## Instructions to follow
Transcribe the whole listing below without changing a word, but leave out every image.

## Dataset content
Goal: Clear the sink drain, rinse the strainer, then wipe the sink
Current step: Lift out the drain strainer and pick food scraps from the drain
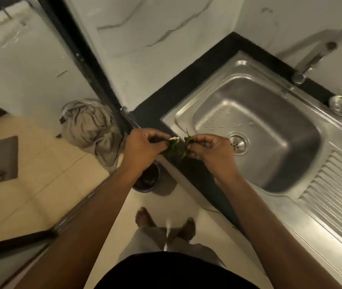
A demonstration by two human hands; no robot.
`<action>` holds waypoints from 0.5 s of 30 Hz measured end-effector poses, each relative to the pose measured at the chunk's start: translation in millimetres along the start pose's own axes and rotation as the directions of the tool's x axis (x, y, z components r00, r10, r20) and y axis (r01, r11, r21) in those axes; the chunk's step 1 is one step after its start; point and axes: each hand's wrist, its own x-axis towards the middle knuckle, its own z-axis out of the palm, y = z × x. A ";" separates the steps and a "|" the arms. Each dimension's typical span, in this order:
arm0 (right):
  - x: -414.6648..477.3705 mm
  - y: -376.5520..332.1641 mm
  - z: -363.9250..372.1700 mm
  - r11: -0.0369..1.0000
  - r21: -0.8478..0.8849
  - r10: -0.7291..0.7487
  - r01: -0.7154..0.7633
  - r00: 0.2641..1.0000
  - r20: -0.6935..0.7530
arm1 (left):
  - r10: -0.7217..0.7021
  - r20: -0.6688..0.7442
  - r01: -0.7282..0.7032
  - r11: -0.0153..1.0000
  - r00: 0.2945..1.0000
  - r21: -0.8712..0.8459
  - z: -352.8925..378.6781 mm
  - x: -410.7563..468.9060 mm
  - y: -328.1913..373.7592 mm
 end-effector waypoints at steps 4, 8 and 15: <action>-0.4 4.1 57.4 0.994 -0.105 -0.007 0.018 0.995 0.098 | -0.088 -0.093 0.087 0.996 0.992 -0.016 -48.2 -13.2 -35.3; 0.2 26.3 112.3 0.983 -0.180 0.049 -0.019 0.985 0.164 | -0.183 -0.125 0.182 0.983 0.975 -0.024 -89.0 -25.7 -84.9; 24.7 91.6 189.3 0.938 -0.278 0.245 -0.209 0.964 0.101 | -0.359 -0.156 0.354 0.933 0.920 -0.062 -119.9 -26.1 -182.6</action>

## Exercise solution
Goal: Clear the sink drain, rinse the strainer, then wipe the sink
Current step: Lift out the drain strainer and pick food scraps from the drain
A demonstration by two human hands; no robot.
`<action>` holds waypoints from 0.5 s of 30 Hz measured end-effector poses, each relative to the pose measured at the chunk's start: translation in millimetres along the start pose's own axes and rotation as the directions of the tool's x axis (x, y, z components r00, r10, r20) and y axis (r01, r11, r21) in those axes; the chunk's step 1 is one step after its start; point and axes: each hand's wrist, its own x-axis towards the middle knuckle, its own z-axis out of the palm, y = z × x. A ";" separates the steps and a "|" the arms. Each dimension's typical span, in this order:
arm0 (right):
  - x: -414.6648..477.3705 mm
  - y: -376.5520..332.1641 mm
  - z: -363.9250..372.1700 mm
  - r11: -0.0369..1.0000
  - r21: -0.8478..0.8849
  - r10: -0.7291..0.7487
  - r01: -0.7154..0.7633
  - r00: 0.2641..1.0000
  - r20: -0.6935..0.7530
arm1 (left):
  - r10: -0.7217..0.7021
  - r20: -0.6688..0.7442
  - r01: -0.7282..0.7032
  - r11: -0.0153..1.0000
  - r00: 0.2945..1.0000
  - r21: -0.8712..0.8459
  - z: -352.8925..378.6781 mm
  - x: -410.7563..468.9060 mm
  - y: -328.1913..373.7592 mm
 end-effector waypoints at steps 4, 8 and 15: <action>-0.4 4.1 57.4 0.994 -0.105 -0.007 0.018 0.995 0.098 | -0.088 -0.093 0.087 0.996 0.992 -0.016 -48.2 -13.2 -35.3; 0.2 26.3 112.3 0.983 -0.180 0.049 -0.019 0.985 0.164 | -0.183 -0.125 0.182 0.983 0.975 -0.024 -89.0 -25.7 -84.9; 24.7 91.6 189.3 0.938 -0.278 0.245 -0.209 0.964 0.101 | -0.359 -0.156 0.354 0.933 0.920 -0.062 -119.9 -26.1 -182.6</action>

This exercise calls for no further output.